Da quando Jonathan Demme, regista dello strepitoso successo Il Silenzio Degli Innocenti aveva portato sullo schermo l'Hannibal Lecter di Anthony Hopkins confermandosi poi due anni dopo con lo splendido Philadelphia ogni sua pellicola ha iniziato ad essere preceduta da una grande attesa. Attesa che puntualmente è stata poi tradita in quanto il regista di Long Island non ha più ripetuto gli exploit dei primi anni 90 cimentandosi infatti con documentari e film di secondo piano. Questo The Manchurian Candidate doveva essere il thriller della sua personale rinascita ma di rinascita  non è proprio il caso di parlare.

Il maggiore Bennet Marco (Washington) è un ex capitano di una pattuglia militare che, alla fine della prima guerra del Golfo viene tratta in salvo da un'imboscata dal valoroso sergente Shaw (Schreiber) il quale, dopo aver ricevuto la medaglia per il valor militare, adesso, sta per divenire candidato alla vicepresidenza degli Stati Uniti D'America. Quando strani incubi si riaffacciano nella mente di Marco e i suoi ricordi sembrano svanire per confondersi con altri, egli decide di indagare per capire cosa è realmente successo quella notte nel Golfo, quando forse colui che ora vive sotto l'ala protettiva ed ingombrante della potentissima madre, la senatrice Eleanor Shaw (Streep), non ha realmente compiuto ciò che è stato raccontato. Il Manchurian del titolo infatti è il nome di una multinazionale finanziata dai potenti della terra, passati e presenti, che sovvenziona la ricerca sul controllo della mente finalizzata alla padronanza del paese più potente del mondo.

Remake di una pellicola degli anni '60 (per la regia del grande Frankenheimer), questo film non riesce a catturare l'attenzione dello spettatore tra ovvietà, esagerazioni, complotti improbabili e quant'altro. La regia di Demme è eccessivamente limitata a mostrare gli eventi, senza contribuire con quel qualcosa che avrebbe potrebbe renderla più particolareggiata; stilisticamente siamo davanti ad un film che sarebbe potuto benissimo essere girato allo stesso modo negli anni novanta in cui lo stile, la tecnica, nulla aggiungono alla narrazione degli eventi la quale da sola non riesce pertanto a trasmettere pathos allo spettatore che si trova, suo malgrado, alle prese con un complotto dalle dimensioni, come detto prima, davvero improbabili. "Fanta thriller politico" dunque è la definizione più esatta anche se l'intreccio, "fantastico" lo è fin troppo mentre di thriller ce n' ben poco visto che la tensione è soggetta a grossi cali con scene che avrebbero potuto essere forti e che invece ricadono nell'anonimato. Di politica invece ce n'è abbastanza, per tutti i gusti, mostrata come la mostrerebbe la CNN con quello spirito tutto americano di illustrare un programma di governo o di sostenere un determinato candidato.

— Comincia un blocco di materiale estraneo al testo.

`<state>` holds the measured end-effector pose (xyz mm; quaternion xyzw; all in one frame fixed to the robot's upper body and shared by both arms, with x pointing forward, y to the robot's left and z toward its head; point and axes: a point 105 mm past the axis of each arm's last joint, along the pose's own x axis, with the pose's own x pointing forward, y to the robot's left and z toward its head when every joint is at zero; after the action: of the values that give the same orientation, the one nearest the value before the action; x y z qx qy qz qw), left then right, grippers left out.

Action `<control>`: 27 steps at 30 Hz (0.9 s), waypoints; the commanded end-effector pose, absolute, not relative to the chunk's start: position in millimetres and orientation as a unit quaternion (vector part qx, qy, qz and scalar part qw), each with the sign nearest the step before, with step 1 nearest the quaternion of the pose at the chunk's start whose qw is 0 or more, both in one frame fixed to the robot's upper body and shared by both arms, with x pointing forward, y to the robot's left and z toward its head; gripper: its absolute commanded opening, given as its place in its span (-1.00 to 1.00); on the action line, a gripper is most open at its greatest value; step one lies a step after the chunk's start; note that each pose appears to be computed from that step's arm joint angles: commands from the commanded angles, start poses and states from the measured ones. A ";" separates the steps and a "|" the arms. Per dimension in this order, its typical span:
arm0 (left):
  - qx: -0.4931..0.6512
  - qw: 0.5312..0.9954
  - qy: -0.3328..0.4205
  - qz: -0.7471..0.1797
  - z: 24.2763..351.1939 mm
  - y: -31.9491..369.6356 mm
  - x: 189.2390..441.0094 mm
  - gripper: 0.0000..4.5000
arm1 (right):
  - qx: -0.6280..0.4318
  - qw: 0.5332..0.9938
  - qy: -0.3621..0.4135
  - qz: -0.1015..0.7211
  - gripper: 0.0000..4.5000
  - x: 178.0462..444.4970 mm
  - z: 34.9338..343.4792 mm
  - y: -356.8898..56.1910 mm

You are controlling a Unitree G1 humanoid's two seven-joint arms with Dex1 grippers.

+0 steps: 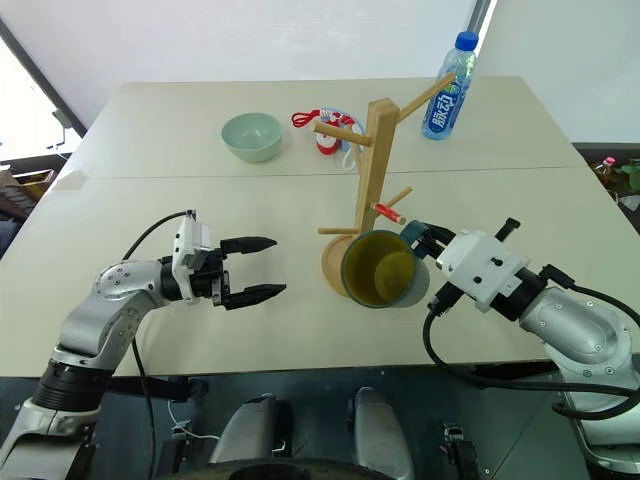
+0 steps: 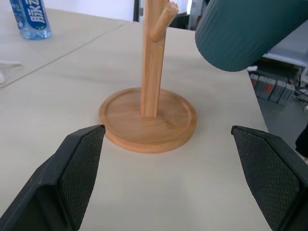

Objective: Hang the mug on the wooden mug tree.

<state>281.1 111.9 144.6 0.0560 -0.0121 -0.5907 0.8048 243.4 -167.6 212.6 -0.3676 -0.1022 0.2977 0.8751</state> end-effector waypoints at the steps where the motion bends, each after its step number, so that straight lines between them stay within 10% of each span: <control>1: 0.044 0.796 -0.049 -0.602 168.5 111.9 279.1 1.00 | -0.377 0.868 -0.124 0.300 -0.99 237.4 225.4 -160.0; 27: 0.010 0.758 -0.090 -0.646 222.7 97.8 260.8 1.00 | -0.356 0.877 -0.099 0.308 -0.99 259.0 225.9 -146.7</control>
<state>265.7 96.7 211.7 -0.0003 -0.0686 -0.6454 0.7608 260.0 -148.2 217.2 -0.3541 -0.0796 0.3148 0.8770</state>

Peccato perché il cast prometteva davvero bene potendo contare sul miglior attore americano di colore in circolazione e sulla migliore attrice degli ultimi venti anni, quella Meryl Streep qui forse un po' fuori ruolo essendo lei più abile ad interpretare donne forti dentro le quattro mura domestiche. C'è da sottolineare la partecipazione dell'ormai caratterista Jon Voight (Oscar per Un Uomo Da Marciapiede) e del non più esordiente Liev Schreiber, visto nella trilogia di Scream ma ammirato nel sofisticato e poco reclamizzato RKO 281 dove vestiva i panni di un giovane Orson Welles.

Un buon cast dunque, da solo non basta per fare un buon film. Bisognerebbe convincersi  che non è scontata la riuscita di una pellicola se dietro è visibile il nome di un regista come Demme o di un attore del calibro di Washington. Una conferma, questa, che rischia di lasciare l'amaro in bocca anche a coloro che si confessano amanti della più classica delle spy story (genere nel quale The Manchurian Candidate ricade), che ne avrebbero potuto essere i più fedeli e affezionati sostenitori.